Does any of this mean that a severe market downturn is coming, or that stocks still have room to appreciate? That is a far more difficult question, for several reasons. First, does anybody know how well companies are managing to keep up their operations when their workers are doing their tasks at their kitchen tables? In other words, do we really know how much productivity and economic value is being lost during the pandemic? This is uncharted territory for businesses and companies alike, but you could make the case that public companies (we’re not talking about bars and restaurants) are just marginally less valuable now than they were at the start of the year, that the damage will be minimal and life will go on in the corporate world when everybody finally gets back in the office.. It’s also possible that they’ve suffered huge damage to their bottom lines and viability and current prices are unsustainable. You can have your opinions, but nobody really knows.

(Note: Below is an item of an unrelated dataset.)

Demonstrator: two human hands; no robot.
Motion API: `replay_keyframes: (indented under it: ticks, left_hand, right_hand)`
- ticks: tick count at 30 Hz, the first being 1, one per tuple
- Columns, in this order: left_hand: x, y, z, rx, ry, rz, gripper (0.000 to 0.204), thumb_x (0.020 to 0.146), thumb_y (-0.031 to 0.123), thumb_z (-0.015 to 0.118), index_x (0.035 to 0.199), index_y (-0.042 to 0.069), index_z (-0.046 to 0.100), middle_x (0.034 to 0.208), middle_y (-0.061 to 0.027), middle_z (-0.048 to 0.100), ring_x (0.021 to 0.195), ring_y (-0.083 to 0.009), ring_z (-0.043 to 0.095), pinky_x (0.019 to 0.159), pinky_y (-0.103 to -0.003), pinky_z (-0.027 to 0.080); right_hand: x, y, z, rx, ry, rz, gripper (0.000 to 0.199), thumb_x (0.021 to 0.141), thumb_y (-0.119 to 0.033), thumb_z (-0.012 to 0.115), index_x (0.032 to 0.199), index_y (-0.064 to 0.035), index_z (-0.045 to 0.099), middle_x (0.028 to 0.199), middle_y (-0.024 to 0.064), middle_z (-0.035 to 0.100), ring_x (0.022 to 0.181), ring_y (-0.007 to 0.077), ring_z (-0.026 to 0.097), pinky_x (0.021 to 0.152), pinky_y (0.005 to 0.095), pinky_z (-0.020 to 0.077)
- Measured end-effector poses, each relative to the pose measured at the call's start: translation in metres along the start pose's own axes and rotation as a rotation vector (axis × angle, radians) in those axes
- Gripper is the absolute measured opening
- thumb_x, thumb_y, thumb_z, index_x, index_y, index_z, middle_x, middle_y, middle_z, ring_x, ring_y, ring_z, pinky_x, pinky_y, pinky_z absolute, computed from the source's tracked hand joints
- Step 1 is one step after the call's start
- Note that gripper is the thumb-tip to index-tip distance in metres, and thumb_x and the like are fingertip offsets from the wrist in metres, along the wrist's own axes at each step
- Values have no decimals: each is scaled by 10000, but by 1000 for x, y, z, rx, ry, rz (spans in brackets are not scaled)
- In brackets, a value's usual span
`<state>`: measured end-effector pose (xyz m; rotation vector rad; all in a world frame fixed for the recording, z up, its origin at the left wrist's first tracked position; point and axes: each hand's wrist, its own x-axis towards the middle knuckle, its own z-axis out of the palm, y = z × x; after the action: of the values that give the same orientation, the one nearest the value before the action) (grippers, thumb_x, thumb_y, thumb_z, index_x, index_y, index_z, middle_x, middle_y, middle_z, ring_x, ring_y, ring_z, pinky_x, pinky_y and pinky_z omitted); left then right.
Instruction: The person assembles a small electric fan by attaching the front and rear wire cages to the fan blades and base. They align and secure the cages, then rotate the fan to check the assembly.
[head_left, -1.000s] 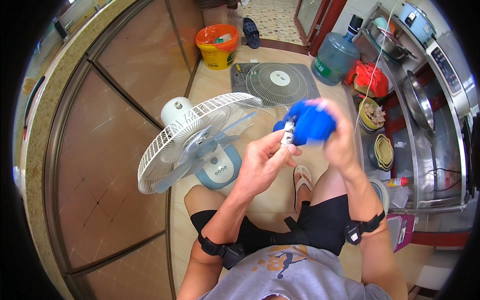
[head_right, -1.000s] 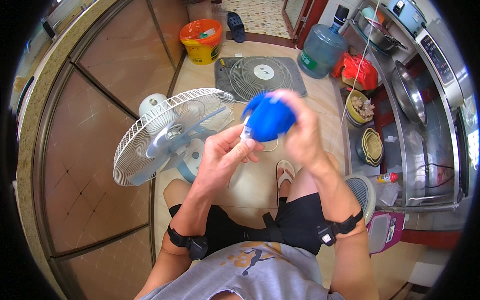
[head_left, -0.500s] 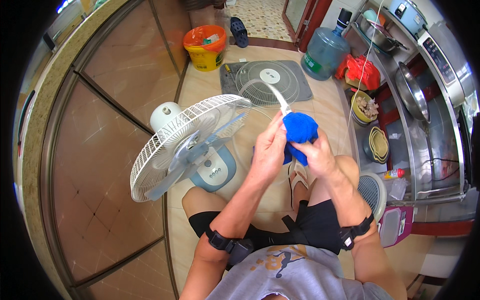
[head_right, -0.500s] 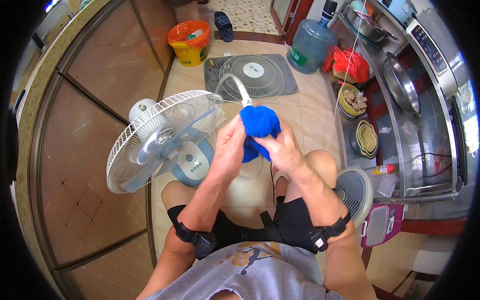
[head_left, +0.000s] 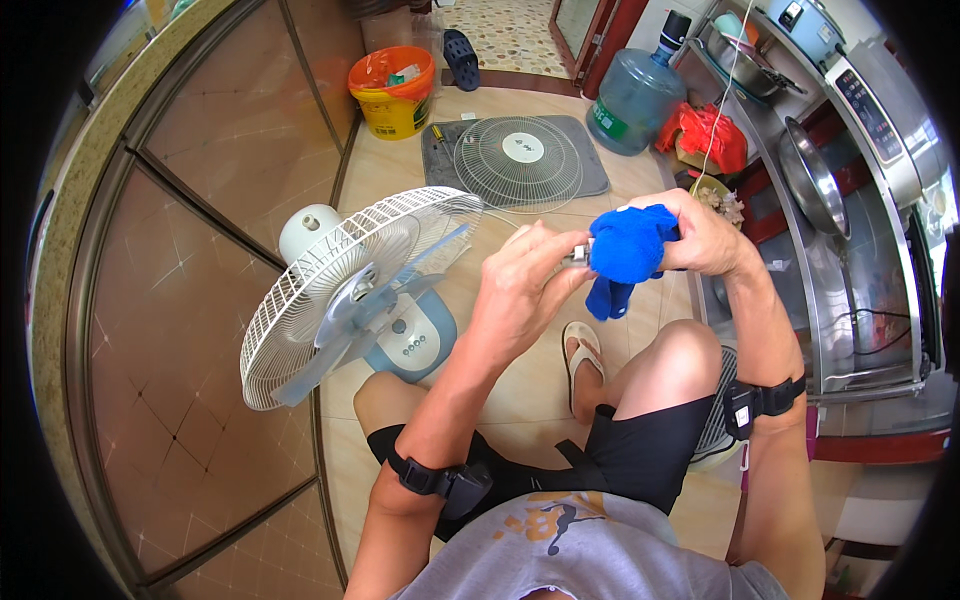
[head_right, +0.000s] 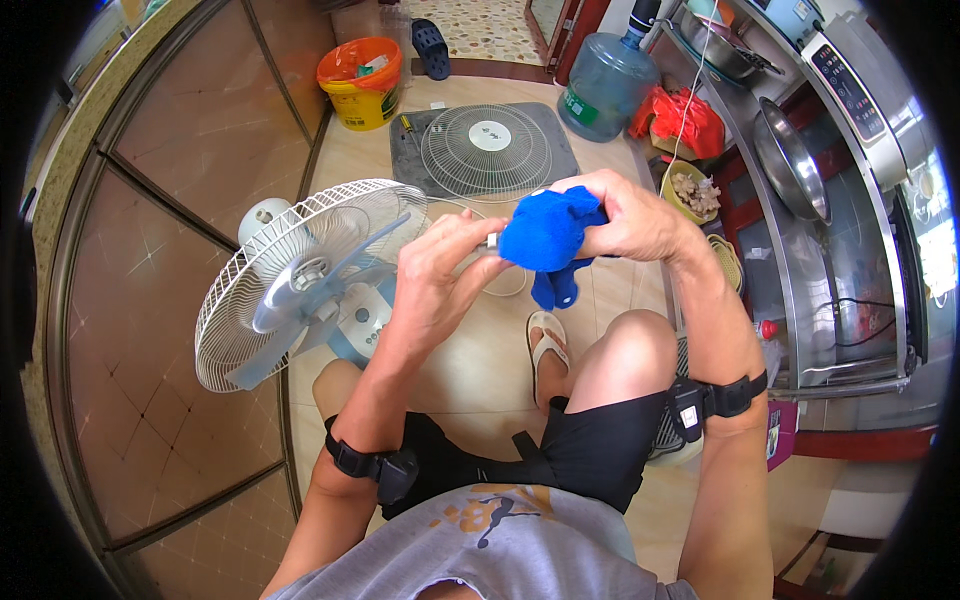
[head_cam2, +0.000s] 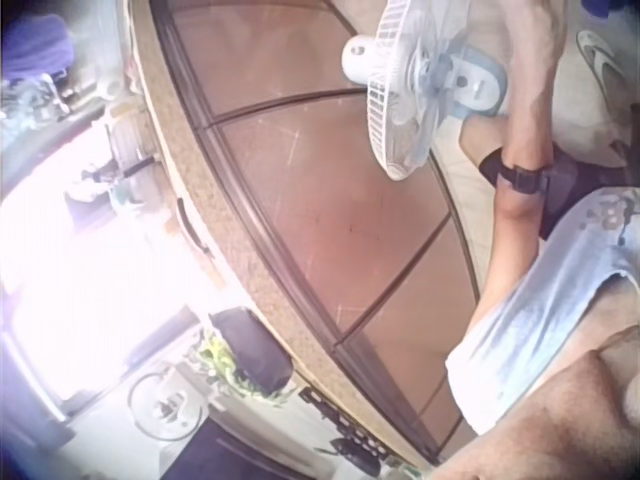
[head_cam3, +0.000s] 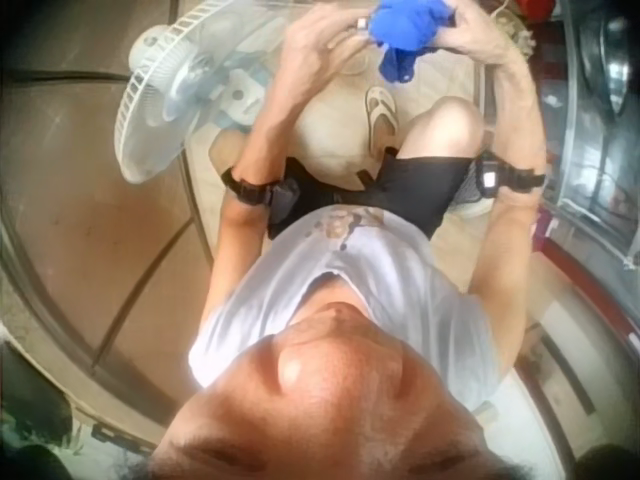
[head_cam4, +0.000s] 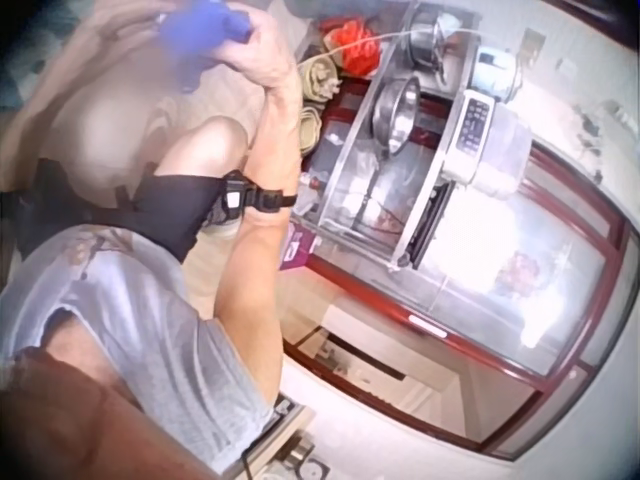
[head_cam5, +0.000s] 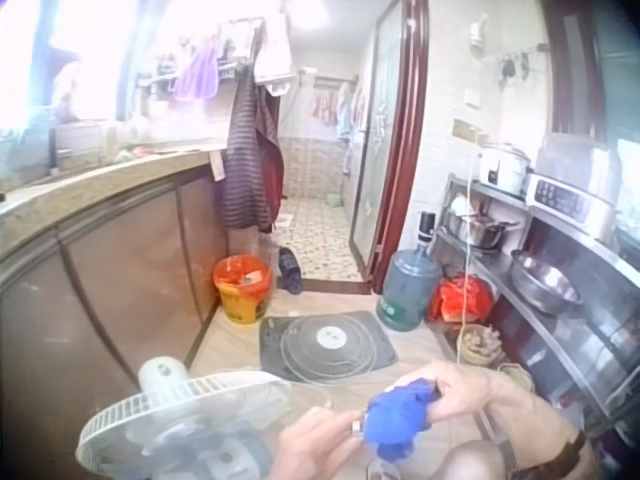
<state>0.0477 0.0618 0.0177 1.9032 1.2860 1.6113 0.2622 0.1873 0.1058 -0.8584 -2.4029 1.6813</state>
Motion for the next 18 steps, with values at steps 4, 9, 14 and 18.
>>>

The other factor is the Federal Reserve Board, which appears to view itself as a fiscal backstop not only for the economy, but also for the markets. Try to imagine a hypothetical investor who has unlimited money in the bank, who decides that stocks are not going to go down and companies will have money in the bank even if they don’t earn it through operations. Would that investor ultimately have her way with stock prices? You have just imagined the reality that is the Fed. What we don’t know is how long and hard the Fed will fight to prevent a severe market downturn before, say, the November elections.
What are the facts on the ground? June hiring data showed a sharp reversal from May’s 2.7 million job losses. The ADP National Employment Report showed that more than 3.3 million workers were hired in the private sector in June. In addition, the most recent manufacturing indices were stronger than expected. But a total of 17 U.S. states have now paused their phased reopening programs due to the coronavirus, as the number of new daily cases rose 12.5%. Some hospitals in Texas, Florida, Arizona and California are reportedly reaching capacity. Then again, some news outlets report optimism that Pfizer–a component of the Dow Jones Industrial Averages and the S&P 500–had reported encouraging trial results of an experimental coronavirus vaccine, even though it’s unlikely that a vaccine will be available this year.
The conclusion of these analyses is always and forever the same: we honestly don’t know where the markets are going next, and we know with some certainty that trying to predict the market has, in the past, been a fool’s errand. The most prudent strategy seems to be to play defense without abandoning the potential upside of equities until we know how the pandemic and its economic consequences play out. That strategy would have underperformed in the past three months, and would have outperformed in the previous three.